Homeopathy – What is it?
‘Homeopathy’ is like many words in the English language and is derived from the Greek words ‘Homoios’ and ‘Pathos’. Roughly translated this means “like treatment”. Essentially, therefore, Homeopathy is the medical practice of treating like with like. The theory was known to both the ancient Greeks and Romans. It was re-discovered in Medieval Europe by Paracelcus, a famous Swiss pharmacist and physical but never put to any practical use.
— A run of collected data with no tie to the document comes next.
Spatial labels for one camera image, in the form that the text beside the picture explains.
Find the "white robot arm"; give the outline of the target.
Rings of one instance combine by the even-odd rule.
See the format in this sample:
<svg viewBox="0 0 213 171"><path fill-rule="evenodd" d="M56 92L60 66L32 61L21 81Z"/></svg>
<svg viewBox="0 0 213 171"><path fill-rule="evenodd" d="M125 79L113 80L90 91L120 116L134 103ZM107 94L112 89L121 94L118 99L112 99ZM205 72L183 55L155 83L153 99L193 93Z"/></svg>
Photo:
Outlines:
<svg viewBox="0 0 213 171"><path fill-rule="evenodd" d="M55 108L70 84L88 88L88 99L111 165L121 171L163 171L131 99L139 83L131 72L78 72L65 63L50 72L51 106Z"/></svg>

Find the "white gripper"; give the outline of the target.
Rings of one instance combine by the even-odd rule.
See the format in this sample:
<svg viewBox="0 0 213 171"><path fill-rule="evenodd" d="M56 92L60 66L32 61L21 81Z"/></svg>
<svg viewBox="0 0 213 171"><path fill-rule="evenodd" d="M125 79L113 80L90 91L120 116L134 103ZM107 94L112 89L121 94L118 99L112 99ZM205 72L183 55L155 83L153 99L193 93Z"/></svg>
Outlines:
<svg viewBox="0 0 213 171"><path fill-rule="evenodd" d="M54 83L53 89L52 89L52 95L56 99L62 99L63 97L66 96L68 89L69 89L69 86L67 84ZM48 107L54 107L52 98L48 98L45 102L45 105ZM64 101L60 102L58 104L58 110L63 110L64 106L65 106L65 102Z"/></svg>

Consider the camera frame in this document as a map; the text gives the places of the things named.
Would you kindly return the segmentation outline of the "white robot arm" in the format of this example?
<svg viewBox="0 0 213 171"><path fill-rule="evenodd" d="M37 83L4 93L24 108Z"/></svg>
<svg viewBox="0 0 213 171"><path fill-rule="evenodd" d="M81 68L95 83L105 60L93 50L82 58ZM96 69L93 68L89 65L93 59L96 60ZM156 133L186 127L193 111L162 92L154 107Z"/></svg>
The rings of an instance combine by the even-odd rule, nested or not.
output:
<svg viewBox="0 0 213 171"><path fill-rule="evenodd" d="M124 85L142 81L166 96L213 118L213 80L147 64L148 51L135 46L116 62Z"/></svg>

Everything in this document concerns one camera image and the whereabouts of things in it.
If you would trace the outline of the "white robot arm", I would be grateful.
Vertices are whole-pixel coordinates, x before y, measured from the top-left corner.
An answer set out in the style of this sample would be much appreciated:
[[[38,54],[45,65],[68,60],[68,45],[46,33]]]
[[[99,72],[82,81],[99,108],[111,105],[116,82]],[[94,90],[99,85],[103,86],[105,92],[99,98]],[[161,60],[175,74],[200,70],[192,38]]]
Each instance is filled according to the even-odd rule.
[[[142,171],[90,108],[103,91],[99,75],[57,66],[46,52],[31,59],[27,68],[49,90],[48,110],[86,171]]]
Present day use of homeopathy stems from the studies and work of Dr. Samuel Friedrich Hahnemann, born in Meissen, Germany 1755 died Paris, France 1845. His first experiments performed in 1794 concerned the action of Cinchona bark (precursor of modern quinine) which had been used by contemporary doctors to treat ague or marsh fever (know as Malaria today.) Dr. Hahnemann knew that Cinchona cured Malaria and he wanted to know what happened if a healthy person took cinchona. He found that it produced all the symptoms of Malaria. So he deducted that by treating patients using very dilute solutions of cinchona bark in water/alcohol mixture he could treat the disease free from toxicity of the bark alone. He also found that the more he diluted and shook the solution the better it worked. Therefore, he concluded that the most dilute solutions had the most power or ‘potency’.